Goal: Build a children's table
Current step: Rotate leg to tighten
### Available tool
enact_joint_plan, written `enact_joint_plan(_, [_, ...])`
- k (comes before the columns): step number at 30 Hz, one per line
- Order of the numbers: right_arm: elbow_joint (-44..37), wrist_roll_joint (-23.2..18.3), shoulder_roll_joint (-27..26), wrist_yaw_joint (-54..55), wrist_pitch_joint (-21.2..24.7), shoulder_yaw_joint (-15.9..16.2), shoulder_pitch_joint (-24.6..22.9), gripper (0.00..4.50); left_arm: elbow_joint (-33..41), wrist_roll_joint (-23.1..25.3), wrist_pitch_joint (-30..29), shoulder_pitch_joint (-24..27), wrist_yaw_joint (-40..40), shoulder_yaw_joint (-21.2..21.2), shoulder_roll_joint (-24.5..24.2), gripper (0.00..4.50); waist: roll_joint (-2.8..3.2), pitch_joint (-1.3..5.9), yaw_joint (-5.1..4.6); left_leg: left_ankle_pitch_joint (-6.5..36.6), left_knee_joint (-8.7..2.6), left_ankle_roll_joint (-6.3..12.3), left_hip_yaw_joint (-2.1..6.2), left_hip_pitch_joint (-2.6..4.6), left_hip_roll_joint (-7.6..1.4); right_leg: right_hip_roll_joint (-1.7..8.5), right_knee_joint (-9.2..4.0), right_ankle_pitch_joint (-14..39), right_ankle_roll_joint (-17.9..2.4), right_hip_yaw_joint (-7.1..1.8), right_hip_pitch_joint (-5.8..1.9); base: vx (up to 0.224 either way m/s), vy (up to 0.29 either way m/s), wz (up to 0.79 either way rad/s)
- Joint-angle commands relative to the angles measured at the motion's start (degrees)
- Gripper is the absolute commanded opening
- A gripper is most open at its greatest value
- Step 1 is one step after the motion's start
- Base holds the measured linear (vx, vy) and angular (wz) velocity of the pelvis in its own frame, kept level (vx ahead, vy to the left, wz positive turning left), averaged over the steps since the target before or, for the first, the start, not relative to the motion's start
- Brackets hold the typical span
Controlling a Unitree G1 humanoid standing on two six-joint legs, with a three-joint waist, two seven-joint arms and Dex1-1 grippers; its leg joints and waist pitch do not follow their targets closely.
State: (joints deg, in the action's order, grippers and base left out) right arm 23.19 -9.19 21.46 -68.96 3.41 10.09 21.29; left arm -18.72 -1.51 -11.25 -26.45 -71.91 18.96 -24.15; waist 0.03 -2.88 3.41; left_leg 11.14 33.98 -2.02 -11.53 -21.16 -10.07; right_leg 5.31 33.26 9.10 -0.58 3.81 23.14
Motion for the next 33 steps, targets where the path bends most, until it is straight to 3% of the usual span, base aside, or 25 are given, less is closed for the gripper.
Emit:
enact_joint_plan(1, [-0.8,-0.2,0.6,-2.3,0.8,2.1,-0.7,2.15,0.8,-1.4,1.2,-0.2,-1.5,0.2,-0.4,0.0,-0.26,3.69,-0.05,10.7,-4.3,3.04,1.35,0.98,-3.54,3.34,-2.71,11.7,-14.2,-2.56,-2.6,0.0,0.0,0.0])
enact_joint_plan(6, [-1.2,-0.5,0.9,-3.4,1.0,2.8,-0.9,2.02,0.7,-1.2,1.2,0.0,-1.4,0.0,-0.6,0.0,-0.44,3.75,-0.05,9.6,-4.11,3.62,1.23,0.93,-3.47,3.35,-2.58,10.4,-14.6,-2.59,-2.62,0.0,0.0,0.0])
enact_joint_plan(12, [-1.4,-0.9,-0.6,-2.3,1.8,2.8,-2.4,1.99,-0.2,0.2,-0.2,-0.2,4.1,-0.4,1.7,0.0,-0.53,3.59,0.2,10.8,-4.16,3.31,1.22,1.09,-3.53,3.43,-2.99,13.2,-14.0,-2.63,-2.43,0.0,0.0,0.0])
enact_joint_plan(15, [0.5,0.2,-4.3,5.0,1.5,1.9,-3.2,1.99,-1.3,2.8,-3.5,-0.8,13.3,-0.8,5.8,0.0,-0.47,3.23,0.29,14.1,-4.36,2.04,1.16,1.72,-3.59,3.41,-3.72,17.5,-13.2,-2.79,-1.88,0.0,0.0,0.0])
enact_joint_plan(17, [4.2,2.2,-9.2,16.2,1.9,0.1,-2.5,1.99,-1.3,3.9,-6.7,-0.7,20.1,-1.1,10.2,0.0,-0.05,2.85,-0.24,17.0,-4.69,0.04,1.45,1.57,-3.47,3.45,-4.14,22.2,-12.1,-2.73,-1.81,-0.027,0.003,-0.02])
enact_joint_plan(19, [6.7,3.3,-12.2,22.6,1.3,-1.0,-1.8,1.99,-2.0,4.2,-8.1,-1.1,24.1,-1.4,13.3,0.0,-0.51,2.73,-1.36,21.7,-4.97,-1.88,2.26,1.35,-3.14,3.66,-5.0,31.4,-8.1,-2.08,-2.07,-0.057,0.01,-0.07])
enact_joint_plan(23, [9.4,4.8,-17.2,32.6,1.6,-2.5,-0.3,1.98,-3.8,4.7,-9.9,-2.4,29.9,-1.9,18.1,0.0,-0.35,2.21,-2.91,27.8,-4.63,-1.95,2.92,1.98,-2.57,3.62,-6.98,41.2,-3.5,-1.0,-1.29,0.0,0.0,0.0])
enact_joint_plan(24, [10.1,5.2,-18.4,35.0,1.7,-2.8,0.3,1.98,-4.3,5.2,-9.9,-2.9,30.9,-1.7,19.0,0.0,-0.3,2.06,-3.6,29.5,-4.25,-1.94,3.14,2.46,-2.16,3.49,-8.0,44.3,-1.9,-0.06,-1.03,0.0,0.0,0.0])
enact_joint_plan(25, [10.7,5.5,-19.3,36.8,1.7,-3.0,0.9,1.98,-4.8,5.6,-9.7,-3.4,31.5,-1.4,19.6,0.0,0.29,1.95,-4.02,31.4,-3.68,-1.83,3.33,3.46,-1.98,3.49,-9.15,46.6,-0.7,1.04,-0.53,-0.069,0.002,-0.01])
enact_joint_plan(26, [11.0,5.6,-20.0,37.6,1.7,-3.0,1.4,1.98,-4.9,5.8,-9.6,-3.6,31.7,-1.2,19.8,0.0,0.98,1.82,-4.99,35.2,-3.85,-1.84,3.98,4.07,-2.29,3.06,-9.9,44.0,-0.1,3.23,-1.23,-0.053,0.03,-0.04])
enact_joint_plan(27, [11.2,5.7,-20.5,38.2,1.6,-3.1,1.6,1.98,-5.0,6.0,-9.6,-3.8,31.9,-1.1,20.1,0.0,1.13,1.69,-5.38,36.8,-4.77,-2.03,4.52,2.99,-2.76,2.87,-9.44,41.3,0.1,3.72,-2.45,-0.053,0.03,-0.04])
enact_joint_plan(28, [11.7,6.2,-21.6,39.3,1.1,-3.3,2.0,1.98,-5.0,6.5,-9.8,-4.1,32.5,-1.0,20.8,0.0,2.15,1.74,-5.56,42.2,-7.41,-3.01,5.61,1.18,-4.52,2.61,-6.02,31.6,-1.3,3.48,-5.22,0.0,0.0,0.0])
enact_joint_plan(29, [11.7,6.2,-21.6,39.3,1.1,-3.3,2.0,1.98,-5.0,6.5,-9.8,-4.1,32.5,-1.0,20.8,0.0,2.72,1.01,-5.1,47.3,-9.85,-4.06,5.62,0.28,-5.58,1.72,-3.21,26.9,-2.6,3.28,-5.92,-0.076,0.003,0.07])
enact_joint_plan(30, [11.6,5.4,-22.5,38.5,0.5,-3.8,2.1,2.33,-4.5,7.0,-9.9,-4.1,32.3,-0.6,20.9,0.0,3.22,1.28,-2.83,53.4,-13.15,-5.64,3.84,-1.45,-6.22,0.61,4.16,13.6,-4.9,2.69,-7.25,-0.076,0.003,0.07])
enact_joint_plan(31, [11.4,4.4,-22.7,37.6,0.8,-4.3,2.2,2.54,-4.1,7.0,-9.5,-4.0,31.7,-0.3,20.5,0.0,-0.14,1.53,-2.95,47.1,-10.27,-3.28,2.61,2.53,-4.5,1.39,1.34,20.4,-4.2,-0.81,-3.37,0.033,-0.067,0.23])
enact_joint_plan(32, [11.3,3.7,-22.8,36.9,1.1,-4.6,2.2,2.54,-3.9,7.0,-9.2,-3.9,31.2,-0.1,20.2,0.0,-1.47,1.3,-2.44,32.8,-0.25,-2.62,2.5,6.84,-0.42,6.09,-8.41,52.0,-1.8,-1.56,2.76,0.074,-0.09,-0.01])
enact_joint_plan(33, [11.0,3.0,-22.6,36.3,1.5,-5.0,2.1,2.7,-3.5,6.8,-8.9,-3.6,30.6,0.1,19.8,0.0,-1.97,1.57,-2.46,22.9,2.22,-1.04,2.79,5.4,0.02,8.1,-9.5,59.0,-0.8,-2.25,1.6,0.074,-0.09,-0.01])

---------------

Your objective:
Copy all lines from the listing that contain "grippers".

Output below:
Controlling a Unitree G1 humanoid standing on two six-joint legs, with a three-joint waist, two seven-joint arms and Dex1-1 grippers; its leg joints and waist pitch do not follow their targets closely.
State: (joints deg, in the action's order, grippers and base left out) right arm 23.19 -9.19 21.46 -68.96 3.41 10.09 21.29; left arm -18.72 -1.51 -11.25 -26.45 -71.91 18.96 -24.15; waist 0.03 -2.88 3.41; left_leg 11.14 33.98 -2.02 -11.53 -21.16 -10.07; right_leg 5.31 33.26 9.10 -0.58 3.81 23.14

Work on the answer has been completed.